Grant me patience, Lord. “Well, then, let’s ask her. Carly, Lulu, come tell us what you think.”

They gushed over the images on the tablet, of course, because the designs Kelly had created for this event were unique, just like the wedding itself. Samantha Douglas would gush, too, if Kelly had her way. With the girls’ help, the boutonnieres were quickly selected.

“All that matters here is that Darren and Tina love the way the ceremony looks and feels,” Kelly explained, directing her words at Lulu and Carly since Bruce clearly couldn’t care less. “Every detail is a part of that, even the boutonnieres.” She turned off the tablet. “That’s how Matrimony Valley works. It’s why we do what we do.”

* * *

Bruce looked at the florist with a foggy sort of awe. How did this Kelly woman pull it off? Here he was, two years out from losing his wife, and he still couldn’t manage to feel like much more than the walking wounded. A man in some sort of invisible zombie state, lurching through life, looking alive but feeling half-dead and irreparably damaged every waking moment.

He did want to heal. The desire to come back to life still existed somewhere under the mountain of grief. He just didn’t know how to crawl his way out of this thing that only looked like living. The whole point of taking this time before Darren’s wedding was to find a way to snap himself out of this hamster wheel of busy emptiness.

But how? He wanted to be there, really be there for Carly, not just running through the parenting paces. He wanted to enjoy this wedding, to be happy for his friend and relish Carly’s role in it. Only, in lots of ways he could never admit, the whole thing just bugged him. It hurt. It reminded him of everything he no longer had. Made him so bristly that he took it out on innocent people like this florist, who was only trying to do her job well.

And just to make things worse, this woman seemed to sense the storm of thoughts that had pulled him away from the conversation. “Hey,” she said softly. “It gets better.”

He merely grunted in reply.

“Not right away,” Kelly went on, “and not nearly fast enough, but one day you wake up and you don’t feel quite so much like the walking wounded anymore.”

It was a shocking sort of comfort that she’d used the very same words that were in his head. “Yeah, everyone keeps saying that.”

“Because it’s true,” she replied. “But you do have to choose it, you know.

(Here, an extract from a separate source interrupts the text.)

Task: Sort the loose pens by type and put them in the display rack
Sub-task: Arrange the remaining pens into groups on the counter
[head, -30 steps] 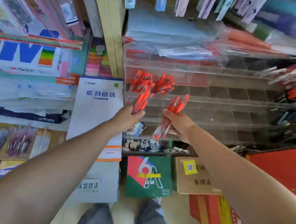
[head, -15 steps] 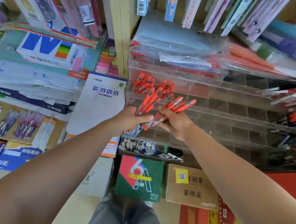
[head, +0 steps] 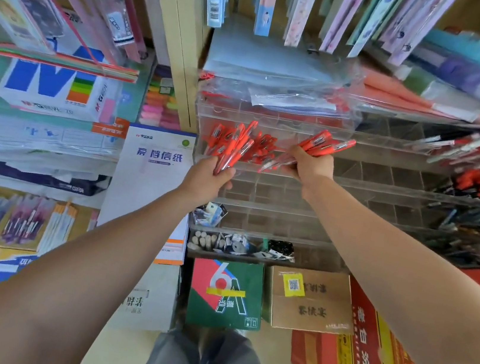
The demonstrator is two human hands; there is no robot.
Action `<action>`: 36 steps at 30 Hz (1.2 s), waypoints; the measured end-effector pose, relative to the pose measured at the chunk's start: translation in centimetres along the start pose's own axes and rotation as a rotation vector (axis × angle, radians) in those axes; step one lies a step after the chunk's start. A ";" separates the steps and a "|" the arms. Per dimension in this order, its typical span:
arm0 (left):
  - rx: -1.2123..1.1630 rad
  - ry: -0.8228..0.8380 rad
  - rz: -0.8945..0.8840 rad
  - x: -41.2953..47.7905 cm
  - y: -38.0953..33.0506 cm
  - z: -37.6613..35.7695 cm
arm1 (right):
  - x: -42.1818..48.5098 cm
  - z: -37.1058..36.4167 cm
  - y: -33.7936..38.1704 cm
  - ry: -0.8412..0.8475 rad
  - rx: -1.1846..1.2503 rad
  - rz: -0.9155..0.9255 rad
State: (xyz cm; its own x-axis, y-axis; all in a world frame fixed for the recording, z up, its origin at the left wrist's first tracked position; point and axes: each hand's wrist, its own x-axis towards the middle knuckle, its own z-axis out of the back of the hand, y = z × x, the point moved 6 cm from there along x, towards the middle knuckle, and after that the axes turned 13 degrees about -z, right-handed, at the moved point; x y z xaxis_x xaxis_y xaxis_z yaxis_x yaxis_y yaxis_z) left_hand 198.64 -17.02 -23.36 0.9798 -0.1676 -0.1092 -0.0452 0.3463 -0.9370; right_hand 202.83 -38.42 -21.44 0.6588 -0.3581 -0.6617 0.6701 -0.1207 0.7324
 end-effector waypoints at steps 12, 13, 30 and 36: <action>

Walk toward it. Crawl, if you have to.”

He ran a hand over his chin. “Not doing so good at that, actually.” He wasn’t so sure he liked how this woman he didn’t really know pulled such huge things out of him. She was prying open boxes. Private boxes he didn’t want to open for a very long time, if ever. She looked pushy, too, like the kind of woman who didn’t stop when she met resistance.